Friedrich Salzer (1 June 1827, Heilbronn - 14 May 1876, Heilbronn) was a German landscape painter. He specialized in winter scenes and forest views.
His father, Johann Jakob Salzer (1798–1879) came from Dettingen an der Erms to open a paint store, which eventually became a paint factory. He was born to his father's first wife, Elisabeth. After becoming a widower in 1860, his father married again, to the much younger Caroline Haas, who gave birth to his half-brother,, a publisher of evangelical literature.

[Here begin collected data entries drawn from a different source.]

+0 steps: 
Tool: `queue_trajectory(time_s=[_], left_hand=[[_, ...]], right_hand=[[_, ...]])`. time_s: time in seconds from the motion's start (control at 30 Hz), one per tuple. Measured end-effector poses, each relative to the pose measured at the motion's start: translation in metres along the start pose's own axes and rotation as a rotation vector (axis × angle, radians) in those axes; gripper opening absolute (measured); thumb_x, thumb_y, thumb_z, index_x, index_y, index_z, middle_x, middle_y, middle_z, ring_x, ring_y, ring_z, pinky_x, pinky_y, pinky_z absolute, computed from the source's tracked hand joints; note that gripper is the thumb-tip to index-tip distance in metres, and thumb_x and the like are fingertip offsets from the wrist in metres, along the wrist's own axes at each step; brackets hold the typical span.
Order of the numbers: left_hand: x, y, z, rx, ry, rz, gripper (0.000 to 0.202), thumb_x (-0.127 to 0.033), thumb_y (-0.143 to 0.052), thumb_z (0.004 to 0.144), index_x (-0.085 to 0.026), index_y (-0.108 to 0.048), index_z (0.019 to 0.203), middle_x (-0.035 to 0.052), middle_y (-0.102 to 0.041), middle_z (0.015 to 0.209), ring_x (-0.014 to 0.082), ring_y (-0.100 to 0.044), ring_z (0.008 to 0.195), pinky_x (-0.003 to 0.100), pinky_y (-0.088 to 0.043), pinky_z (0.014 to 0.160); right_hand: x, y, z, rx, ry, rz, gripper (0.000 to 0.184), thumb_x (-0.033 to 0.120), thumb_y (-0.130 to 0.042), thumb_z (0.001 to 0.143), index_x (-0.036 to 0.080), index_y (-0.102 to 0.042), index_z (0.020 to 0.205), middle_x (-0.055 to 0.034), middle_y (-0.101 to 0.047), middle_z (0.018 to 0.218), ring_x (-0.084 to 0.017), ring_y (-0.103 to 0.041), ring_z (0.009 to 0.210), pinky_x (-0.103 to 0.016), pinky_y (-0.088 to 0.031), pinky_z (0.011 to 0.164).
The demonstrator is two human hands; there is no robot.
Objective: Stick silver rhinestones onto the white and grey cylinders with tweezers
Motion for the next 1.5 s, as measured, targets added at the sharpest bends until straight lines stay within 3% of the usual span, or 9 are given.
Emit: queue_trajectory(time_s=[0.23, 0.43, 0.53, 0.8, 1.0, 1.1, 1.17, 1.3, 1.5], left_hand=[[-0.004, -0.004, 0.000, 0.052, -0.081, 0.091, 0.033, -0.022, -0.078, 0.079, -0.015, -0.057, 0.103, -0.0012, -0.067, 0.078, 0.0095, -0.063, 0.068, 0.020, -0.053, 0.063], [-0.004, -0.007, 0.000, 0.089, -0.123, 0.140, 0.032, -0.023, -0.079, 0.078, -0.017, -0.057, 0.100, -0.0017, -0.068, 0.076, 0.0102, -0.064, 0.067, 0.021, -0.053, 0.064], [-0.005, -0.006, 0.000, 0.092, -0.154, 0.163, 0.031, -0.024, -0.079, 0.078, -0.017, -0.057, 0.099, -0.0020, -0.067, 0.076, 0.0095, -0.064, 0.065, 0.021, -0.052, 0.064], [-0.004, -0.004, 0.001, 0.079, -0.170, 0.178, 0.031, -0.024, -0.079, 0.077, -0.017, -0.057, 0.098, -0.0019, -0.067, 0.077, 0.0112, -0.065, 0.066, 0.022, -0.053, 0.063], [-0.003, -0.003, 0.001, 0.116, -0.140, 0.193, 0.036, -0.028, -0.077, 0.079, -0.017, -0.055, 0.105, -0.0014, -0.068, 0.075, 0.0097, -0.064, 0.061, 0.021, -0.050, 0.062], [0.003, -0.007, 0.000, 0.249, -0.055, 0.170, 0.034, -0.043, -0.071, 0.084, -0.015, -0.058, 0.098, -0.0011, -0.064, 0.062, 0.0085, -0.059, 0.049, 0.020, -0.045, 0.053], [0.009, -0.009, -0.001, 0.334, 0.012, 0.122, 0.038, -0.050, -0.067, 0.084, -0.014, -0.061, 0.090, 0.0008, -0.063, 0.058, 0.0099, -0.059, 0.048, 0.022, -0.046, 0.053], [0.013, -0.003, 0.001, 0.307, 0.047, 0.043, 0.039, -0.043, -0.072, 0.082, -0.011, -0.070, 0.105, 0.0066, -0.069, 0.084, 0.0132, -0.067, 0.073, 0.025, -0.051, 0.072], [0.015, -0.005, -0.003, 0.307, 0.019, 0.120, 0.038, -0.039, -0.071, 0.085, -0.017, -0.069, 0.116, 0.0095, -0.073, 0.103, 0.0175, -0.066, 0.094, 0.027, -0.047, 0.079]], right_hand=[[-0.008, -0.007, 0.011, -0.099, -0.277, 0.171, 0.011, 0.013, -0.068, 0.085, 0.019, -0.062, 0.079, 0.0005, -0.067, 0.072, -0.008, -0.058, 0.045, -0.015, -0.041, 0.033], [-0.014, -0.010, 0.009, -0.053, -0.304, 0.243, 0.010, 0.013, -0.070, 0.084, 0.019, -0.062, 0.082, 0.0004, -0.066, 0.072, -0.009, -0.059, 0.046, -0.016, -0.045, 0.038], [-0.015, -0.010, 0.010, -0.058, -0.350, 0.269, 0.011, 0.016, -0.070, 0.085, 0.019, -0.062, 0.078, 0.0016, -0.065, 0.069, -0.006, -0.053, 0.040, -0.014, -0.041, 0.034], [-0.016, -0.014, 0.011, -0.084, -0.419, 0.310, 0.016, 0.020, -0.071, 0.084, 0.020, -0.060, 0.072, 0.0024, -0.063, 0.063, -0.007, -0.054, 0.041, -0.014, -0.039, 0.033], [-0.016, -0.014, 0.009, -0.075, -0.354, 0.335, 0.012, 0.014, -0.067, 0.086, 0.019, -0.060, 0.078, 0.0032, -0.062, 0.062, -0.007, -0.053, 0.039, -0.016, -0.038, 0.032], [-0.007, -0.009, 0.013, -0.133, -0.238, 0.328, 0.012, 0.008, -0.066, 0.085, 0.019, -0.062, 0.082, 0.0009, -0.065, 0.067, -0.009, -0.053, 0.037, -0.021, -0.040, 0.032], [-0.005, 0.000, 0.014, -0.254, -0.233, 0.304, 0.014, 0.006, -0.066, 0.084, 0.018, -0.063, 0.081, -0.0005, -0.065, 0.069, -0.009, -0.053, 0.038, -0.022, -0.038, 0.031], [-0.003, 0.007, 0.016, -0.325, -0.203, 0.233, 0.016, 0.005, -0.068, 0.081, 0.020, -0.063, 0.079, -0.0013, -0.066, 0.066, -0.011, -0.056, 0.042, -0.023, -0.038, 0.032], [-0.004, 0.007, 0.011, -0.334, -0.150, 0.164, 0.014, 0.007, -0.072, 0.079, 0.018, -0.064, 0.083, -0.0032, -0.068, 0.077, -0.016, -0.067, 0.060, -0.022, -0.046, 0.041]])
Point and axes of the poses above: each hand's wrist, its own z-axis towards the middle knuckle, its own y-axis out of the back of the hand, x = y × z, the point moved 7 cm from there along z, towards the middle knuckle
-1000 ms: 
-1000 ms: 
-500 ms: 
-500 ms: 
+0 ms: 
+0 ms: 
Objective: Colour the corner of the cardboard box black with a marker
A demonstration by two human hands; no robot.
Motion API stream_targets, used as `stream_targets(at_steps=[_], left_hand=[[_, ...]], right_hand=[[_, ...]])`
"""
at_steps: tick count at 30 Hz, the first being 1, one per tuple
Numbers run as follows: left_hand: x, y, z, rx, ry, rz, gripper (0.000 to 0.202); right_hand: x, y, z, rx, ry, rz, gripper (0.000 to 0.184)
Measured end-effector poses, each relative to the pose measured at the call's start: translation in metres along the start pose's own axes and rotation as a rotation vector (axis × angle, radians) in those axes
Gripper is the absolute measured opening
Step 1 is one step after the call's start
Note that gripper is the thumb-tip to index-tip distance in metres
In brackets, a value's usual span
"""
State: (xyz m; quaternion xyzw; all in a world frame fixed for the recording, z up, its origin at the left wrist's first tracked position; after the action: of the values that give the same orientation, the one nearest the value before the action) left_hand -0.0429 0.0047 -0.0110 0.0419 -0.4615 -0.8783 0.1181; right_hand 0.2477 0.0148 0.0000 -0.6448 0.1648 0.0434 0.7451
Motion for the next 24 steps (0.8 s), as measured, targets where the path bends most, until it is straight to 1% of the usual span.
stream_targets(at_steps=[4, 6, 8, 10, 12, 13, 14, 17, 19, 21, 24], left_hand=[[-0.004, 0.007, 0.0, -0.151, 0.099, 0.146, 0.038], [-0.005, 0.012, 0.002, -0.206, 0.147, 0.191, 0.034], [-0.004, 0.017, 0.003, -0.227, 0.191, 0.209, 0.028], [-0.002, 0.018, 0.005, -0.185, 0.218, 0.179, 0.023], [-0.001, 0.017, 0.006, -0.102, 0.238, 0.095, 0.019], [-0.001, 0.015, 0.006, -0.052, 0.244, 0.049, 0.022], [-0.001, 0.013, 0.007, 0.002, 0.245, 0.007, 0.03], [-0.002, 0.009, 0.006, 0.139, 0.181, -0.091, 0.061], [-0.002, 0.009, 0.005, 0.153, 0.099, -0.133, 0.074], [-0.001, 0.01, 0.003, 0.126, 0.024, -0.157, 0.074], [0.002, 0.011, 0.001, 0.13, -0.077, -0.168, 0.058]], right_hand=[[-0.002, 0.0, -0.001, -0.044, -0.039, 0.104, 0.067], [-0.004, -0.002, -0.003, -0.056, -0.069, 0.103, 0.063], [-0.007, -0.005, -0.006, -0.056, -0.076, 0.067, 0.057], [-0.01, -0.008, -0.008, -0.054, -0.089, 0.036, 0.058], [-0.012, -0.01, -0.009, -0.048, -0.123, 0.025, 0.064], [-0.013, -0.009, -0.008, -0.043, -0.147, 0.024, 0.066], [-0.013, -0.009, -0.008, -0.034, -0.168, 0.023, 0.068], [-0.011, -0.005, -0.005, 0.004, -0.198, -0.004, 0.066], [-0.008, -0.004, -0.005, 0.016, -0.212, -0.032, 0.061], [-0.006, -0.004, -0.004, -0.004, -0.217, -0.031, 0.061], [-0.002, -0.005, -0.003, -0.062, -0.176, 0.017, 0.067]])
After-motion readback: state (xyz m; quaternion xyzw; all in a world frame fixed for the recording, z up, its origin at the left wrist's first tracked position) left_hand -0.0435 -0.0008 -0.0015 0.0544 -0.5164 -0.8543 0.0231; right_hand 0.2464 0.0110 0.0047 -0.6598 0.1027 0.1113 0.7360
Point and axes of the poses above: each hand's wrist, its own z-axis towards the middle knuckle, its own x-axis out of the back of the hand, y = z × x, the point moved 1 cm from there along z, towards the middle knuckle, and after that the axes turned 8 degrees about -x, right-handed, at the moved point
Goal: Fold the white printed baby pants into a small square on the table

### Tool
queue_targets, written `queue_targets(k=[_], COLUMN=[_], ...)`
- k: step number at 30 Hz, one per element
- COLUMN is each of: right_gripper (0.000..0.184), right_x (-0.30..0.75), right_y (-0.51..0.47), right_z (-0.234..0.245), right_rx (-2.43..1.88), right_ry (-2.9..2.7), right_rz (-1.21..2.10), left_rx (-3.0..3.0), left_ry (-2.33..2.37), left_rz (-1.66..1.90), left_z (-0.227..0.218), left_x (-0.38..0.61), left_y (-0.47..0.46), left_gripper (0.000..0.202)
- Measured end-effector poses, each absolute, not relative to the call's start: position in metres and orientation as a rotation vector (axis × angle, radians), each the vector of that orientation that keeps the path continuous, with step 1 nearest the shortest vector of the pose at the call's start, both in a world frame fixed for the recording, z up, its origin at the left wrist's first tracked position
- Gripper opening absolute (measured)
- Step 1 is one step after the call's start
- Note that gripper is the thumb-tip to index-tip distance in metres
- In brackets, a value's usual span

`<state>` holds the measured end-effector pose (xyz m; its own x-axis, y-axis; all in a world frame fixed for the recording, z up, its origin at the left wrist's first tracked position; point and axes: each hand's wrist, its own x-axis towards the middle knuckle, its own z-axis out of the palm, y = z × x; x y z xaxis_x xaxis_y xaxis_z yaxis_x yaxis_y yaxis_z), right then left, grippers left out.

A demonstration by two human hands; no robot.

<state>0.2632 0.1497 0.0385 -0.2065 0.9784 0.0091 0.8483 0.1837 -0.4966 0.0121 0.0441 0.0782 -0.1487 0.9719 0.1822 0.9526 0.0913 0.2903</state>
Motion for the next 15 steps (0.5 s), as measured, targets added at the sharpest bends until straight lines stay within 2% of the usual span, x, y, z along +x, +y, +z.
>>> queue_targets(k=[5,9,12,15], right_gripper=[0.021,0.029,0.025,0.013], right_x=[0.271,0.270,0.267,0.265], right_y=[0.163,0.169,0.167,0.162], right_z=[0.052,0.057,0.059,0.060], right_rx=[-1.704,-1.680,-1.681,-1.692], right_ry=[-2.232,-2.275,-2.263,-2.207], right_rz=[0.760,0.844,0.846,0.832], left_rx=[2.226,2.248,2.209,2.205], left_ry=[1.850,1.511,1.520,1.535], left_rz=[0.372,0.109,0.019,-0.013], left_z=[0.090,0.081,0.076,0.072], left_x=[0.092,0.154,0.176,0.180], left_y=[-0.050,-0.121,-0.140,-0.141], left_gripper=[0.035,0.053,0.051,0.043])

He initially worked in his father's paint factory, while taking lessons from a local artist named Karl Baumann. In 1846, upon Baumann's recommendation, he moved to Munich to continue his artistic training and began his studies with the Tyrolean painter, Joseph Anton Rhomberg, who had been a Professor in Munich since 1827. His circle of friends there included Carl Ebert, Richard Zimmermann, who influenced his style, and Alexander von Kotzebue, a battle painter for whom he provided some landscape backgrounds.[1]
In 1863, he returned to Heilbronn and married Emilie von Lobstein, with whom he had four sons. After his father's retirement, he took over management of the paint factory. That, coupled with increasingly poor health, left him little time for painting during the last decade of his life.